Exercise objective - Nothing after the line containing "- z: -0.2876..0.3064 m" belongs in the answer; write out exactly every line from the start of the material up to it, including it.

◆ ◆ ◆ ◆ ◆ ◆ ◆

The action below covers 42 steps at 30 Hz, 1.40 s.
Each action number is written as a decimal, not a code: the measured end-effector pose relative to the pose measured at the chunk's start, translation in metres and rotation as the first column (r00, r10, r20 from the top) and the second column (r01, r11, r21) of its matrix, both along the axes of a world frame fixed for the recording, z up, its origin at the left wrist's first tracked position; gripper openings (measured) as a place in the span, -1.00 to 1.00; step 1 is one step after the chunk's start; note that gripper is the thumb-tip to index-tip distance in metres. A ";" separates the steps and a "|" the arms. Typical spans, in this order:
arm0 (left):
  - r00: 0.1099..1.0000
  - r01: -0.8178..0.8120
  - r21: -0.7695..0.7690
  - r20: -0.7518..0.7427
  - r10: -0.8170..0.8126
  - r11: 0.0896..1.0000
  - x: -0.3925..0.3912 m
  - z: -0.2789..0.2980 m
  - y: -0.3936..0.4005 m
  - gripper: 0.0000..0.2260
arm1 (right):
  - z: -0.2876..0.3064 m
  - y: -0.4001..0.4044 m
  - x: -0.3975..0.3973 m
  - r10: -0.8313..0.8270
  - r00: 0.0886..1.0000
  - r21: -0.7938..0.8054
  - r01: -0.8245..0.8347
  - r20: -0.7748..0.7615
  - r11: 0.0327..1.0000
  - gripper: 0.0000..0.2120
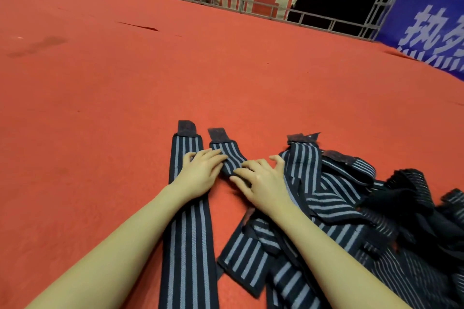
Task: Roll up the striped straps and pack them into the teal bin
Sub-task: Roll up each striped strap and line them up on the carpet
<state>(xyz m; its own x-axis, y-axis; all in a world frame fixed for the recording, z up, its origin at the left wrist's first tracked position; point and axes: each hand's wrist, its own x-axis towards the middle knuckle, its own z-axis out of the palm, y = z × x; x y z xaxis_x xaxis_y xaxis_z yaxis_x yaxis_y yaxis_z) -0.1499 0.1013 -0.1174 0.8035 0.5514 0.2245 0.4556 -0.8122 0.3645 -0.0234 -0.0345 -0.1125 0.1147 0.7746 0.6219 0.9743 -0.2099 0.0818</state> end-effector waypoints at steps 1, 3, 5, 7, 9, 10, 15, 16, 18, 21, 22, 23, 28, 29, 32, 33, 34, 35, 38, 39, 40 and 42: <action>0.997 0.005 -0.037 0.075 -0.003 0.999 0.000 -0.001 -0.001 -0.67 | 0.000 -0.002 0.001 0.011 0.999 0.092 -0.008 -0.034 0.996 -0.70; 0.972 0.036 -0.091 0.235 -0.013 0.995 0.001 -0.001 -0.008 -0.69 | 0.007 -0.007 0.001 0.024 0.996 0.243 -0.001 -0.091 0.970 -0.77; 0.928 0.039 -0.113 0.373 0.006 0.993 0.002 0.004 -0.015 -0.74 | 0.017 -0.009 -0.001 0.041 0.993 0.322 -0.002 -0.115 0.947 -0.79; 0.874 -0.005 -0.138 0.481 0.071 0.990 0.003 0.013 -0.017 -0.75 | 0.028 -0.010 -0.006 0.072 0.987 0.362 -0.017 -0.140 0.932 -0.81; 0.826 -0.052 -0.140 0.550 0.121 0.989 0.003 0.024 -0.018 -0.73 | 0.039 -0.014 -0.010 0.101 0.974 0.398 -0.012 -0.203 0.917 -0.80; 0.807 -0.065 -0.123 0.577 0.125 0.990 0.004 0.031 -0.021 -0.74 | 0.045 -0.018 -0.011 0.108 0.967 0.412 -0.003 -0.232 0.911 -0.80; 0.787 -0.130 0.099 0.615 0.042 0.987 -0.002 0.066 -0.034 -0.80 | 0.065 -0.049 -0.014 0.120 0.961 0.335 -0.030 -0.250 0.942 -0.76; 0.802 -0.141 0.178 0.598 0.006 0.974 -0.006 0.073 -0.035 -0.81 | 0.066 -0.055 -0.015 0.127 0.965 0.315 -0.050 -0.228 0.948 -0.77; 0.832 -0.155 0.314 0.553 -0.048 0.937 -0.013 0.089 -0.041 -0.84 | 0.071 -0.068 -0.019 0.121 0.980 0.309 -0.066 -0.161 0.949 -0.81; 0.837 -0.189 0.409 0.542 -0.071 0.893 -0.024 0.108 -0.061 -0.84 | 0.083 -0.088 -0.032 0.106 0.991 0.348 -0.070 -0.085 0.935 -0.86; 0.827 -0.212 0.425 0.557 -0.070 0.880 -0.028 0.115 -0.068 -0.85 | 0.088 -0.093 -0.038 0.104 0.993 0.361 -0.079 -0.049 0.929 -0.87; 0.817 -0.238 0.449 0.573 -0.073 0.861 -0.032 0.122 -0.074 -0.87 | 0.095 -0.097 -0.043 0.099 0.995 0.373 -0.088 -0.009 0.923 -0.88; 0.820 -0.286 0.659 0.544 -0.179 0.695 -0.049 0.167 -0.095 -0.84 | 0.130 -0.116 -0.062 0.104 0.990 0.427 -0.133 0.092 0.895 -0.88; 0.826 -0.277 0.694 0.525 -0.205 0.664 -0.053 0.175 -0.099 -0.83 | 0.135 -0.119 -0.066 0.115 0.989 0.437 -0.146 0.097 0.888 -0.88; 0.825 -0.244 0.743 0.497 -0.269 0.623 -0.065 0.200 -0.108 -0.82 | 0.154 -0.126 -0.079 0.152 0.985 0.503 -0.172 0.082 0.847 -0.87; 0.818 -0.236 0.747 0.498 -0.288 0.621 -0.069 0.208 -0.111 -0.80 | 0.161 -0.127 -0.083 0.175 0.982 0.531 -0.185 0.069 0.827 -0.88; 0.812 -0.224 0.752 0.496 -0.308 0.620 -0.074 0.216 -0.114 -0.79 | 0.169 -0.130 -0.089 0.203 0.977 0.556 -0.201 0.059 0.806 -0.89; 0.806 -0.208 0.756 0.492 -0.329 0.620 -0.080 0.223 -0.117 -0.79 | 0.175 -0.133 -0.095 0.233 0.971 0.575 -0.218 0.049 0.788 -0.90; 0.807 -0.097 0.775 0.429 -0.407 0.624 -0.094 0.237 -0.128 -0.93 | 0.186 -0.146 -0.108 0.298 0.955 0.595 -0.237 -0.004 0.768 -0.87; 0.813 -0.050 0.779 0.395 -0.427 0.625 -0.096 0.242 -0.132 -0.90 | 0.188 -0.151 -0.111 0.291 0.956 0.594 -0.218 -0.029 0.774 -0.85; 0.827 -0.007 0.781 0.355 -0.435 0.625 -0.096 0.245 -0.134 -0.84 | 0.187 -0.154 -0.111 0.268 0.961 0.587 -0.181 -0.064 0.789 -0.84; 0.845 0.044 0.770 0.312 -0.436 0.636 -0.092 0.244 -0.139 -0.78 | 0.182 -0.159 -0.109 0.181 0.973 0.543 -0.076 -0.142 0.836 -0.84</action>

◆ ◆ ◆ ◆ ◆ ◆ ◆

Solution below -
The action below covers 42 steps at 30 Hz, 1.40 s.
Each action number is written as a decimal, not a code: the measured end-effector pose relative to the pose measured at the chunk's start, translation in metres and rotation as the first column (r00, r10, r20 from the top) and the second column (r01, r11, r21) of its matrix, both along the axes of a world frame fixed for the recording, z up, its origin at the left wrist's first tracked position; gripper openings (measured) as a place in the span, -1.00 to 1.00; step 1 is one step after the chunk's start; note that gripper is the thumb-tip to index-tip distance in metres. A ";" separates the steps and a "|" the arms. Typical spans, in this order:
arm0 (left):
  - r00: 0.1099..1.0000
  - r01: -0.8178..0.8120
  - r21: -0.7695..0.7690
  - r20: -0.7518..0.7427
  - r10: -0.8170..0.8126
  - r11: 0.0896..1.0000
  - x: -0.3925..0.3912 m
  - z: -0.2789..0.2980 m
  - y: -0.3936..0.4005 m
  - gripper: 0.0000..0.2260
arm1 (right):
  - z: -0.2876..0.3064 m

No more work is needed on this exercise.